**What is expected**
In the entries below, find the line with "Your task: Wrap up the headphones" and print exactly every line from there up to and including the line with "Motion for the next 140", with no other lines.

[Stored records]

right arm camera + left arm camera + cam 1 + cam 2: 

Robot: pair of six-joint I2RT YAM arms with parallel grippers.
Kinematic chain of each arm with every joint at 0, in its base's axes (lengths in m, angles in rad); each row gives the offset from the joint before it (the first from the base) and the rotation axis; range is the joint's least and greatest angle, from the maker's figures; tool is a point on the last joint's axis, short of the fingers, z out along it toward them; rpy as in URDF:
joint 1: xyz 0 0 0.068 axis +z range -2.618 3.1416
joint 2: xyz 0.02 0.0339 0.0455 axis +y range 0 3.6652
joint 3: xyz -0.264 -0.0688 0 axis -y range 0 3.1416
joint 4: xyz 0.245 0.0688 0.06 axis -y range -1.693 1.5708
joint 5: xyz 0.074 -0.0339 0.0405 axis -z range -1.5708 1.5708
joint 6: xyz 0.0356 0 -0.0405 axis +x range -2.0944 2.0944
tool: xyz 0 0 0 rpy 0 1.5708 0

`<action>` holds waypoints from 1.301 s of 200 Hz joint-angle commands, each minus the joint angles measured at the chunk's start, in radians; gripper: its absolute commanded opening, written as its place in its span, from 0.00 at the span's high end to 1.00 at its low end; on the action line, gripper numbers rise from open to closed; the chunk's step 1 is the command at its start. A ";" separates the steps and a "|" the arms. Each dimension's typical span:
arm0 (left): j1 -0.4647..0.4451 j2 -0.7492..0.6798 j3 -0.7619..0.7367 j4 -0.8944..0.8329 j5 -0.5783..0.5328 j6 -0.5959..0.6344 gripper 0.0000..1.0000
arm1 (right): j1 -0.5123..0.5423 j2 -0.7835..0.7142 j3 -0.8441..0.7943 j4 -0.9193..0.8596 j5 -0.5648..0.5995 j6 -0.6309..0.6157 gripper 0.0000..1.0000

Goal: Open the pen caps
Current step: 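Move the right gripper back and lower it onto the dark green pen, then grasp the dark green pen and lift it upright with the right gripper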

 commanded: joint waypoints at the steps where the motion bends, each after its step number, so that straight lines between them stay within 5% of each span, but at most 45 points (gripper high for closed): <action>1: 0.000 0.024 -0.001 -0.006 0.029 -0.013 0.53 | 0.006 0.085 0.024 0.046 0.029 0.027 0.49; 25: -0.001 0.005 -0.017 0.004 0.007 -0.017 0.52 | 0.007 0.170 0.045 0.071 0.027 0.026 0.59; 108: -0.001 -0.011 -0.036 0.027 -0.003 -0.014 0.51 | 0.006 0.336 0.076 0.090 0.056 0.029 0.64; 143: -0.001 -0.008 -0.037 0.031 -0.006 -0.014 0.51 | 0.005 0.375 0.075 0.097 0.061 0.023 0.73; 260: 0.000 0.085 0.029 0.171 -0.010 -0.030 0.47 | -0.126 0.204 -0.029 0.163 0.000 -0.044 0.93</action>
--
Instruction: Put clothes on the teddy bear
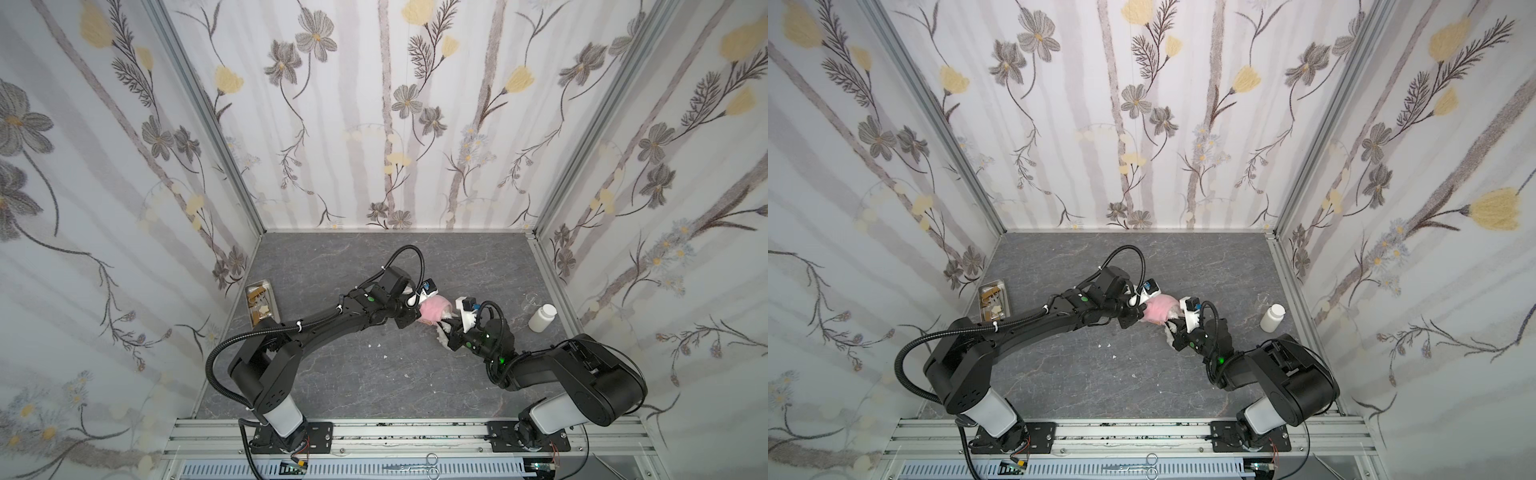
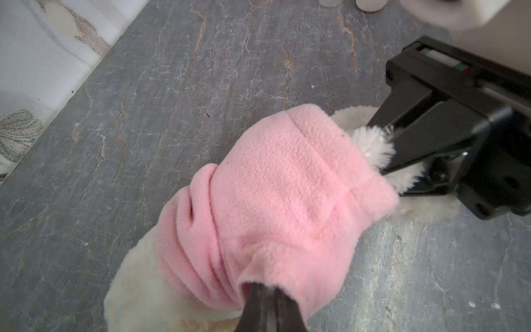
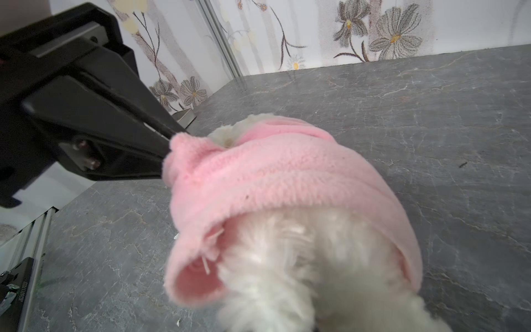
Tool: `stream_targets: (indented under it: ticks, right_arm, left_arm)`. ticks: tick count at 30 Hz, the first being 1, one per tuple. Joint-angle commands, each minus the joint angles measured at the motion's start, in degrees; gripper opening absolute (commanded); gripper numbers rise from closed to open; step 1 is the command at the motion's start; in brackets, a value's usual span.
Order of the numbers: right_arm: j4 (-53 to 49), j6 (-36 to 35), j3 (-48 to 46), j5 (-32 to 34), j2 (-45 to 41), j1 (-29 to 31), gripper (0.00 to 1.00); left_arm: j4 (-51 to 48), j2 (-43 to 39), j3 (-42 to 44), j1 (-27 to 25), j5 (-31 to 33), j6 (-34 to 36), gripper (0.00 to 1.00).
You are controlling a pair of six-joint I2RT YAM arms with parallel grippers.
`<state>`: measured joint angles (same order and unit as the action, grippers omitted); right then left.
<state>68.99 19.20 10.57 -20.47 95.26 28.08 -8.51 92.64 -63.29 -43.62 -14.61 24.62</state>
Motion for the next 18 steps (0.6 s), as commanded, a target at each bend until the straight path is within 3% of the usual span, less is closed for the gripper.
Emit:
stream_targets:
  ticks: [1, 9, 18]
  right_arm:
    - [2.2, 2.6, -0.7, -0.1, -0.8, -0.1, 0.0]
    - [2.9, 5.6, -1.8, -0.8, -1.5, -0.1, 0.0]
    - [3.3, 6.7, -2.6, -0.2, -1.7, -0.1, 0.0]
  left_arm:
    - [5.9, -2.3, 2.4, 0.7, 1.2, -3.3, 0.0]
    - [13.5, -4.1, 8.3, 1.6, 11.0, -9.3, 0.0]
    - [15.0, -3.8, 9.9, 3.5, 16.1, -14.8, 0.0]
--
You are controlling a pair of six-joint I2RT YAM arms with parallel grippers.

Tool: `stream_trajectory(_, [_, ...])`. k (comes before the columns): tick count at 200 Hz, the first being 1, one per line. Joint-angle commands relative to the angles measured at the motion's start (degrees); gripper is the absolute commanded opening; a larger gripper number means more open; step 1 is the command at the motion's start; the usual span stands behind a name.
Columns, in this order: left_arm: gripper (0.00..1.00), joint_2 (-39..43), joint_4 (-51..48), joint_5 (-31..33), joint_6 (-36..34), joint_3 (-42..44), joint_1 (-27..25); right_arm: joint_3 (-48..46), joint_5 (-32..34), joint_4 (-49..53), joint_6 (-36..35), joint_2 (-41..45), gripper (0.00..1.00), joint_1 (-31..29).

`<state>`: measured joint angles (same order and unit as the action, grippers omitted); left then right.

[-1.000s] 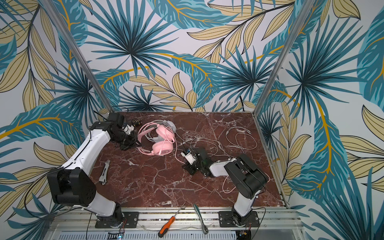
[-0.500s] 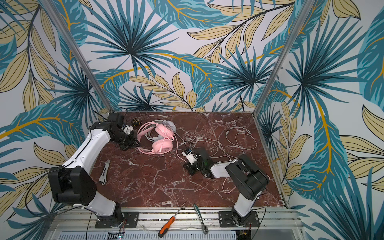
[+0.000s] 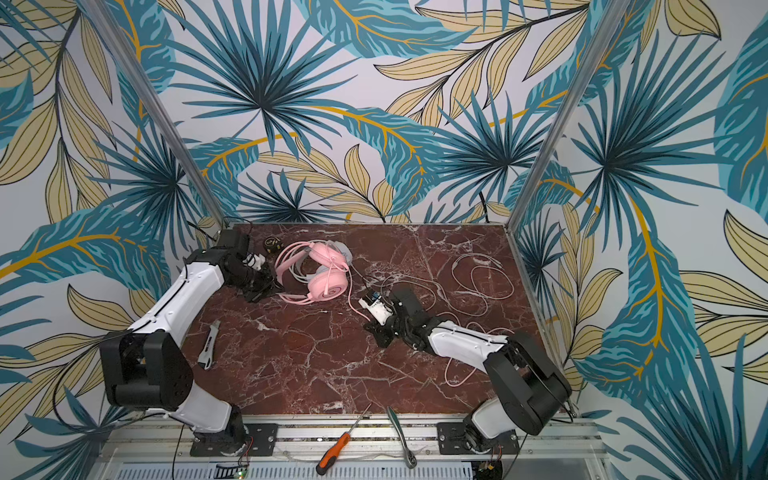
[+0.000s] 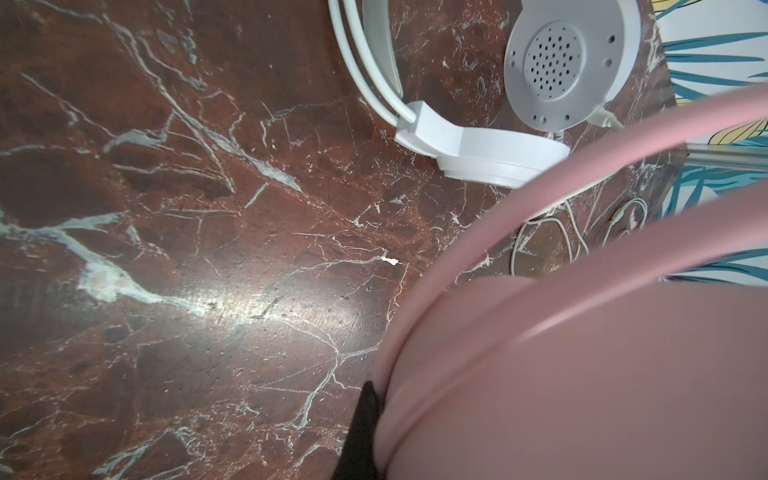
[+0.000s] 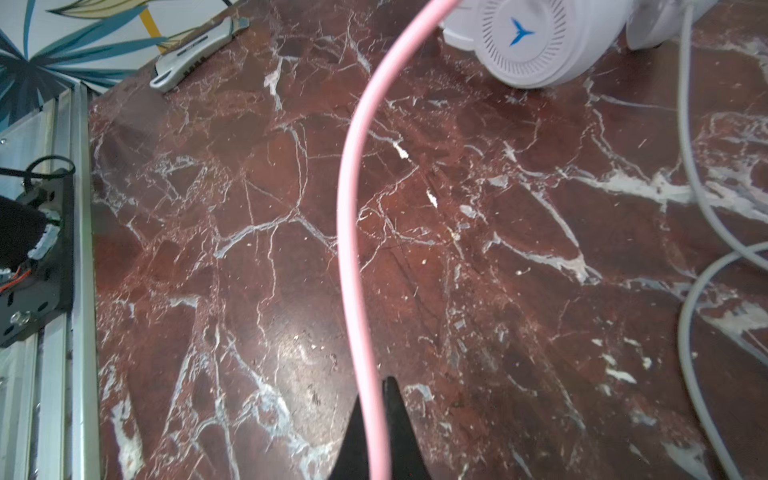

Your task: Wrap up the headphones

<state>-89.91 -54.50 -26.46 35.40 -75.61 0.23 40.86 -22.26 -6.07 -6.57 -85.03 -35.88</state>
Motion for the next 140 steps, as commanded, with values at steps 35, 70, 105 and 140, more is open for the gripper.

**Answer box**
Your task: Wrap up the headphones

<state>-89.91 -54.50 -26.46 35.40 -75.61 0.23 40.86 -22.26 -6.07 -6.57 -85.03 -35.88</state>
Motion for the next 140 steps, as commanded, with values at steps 35, 70, 105 and 140, more is open for the gripper.

No more work is left in this exercise.